=== Records provided ===
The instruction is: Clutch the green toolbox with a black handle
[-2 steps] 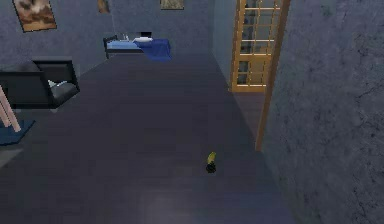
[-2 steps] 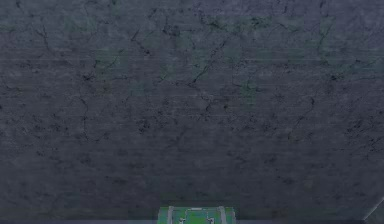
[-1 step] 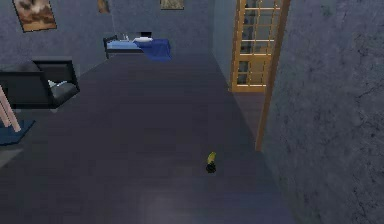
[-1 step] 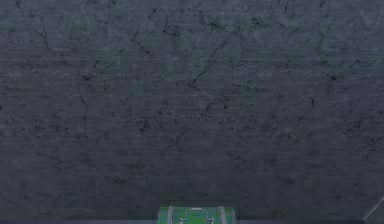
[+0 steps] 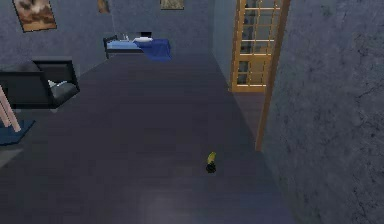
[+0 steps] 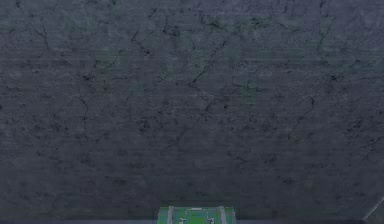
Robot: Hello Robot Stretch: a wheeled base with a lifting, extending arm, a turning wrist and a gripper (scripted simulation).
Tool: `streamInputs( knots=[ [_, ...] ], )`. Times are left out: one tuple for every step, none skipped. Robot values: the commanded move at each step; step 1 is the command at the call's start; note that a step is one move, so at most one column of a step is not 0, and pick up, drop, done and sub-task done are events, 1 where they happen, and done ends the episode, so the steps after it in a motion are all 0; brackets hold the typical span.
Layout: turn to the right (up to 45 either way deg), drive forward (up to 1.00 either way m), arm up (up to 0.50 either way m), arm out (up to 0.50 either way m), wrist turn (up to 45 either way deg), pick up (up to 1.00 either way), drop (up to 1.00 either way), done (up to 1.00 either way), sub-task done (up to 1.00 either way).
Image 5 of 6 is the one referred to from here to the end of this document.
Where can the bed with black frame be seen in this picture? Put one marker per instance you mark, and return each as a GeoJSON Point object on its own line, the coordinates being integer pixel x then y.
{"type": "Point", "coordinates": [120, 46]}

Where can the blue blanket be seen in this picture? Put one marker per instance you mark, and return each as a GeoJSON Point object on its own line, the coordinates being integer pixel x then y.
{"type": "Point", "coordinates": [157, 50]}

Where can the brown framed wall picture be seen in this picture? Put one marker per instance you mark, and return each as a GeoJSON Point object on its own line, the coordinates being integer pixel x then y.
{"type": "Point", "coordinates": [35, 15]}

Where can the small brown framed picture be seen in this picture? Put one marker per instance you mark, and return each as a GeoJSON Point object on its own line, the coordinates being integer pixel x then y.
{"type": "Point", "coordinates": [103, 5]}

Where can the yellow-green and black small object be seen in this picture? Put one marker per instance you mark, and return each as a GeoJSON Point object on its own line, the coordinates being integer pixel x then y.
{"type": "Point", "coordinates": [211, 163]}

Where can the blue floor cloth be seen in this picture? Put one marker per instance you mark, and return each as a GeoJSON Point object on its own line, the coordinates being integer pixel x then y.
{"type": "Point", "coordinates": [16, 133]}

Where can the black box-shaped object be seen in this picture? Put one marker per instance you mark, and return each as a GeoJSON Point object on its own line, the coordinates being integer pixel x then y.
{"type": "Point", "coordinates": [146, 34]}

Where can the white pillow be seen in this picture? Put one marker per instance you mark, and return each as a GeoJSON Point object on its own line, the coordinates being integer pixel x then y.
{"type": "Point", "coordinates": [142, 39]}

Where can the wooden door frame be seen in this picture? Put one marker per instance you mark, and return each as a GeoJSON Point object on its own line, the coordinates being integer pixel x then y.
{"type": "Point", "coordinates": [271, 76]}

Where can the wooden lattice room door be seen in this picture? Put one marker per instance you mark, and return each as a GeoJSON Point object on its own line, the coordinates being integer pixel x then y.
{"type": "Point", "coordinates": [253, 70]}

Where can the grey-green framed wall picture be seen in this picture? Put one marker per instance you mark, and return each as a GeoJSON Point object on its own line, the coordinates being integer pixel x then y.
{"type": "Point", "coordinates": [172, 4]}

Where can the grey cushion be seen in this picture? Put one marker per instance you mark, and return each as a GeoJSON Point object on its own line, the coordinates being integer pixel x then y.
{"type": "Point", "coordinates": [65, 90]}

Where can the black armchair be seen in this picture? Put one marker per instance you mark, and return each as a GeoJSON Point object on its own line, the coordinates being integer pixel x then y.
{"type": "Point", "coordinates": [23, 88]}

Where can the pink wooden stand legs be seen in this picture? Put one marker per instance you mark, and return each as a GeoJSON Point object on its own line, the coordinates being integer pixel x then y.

=== Work required ===
Starting at the first line of the material above and ending with the line that contains "the typical span.", reproduce every line exactly, and leave out the pictures.

=== Reply ===
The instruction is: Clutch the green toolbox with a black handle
[-2 steps] 
[-2 steps] 
[-1 step] 
[-1 step] 
[+0 steps] 
[+0 steps] 
Robot: Hello Robot Stretch: a wheeled base with a lifting, extending arm, a turning wrist and a gripper (scripted simulation).
Tool: `streamInputs( knots=[ [_, ...] ], )`. Times are left out: one tuple for every step, none skipped. Robot values: the commanded move at each step; step 1 is the command at the call's start; note that a step is one move, so at most one column of a step is not 0, and pick up, drop, done and sub-task done are events, 1 where they happen, and done ends the episode, so the steps after it in a motion are all 0; brackets hold the typical span.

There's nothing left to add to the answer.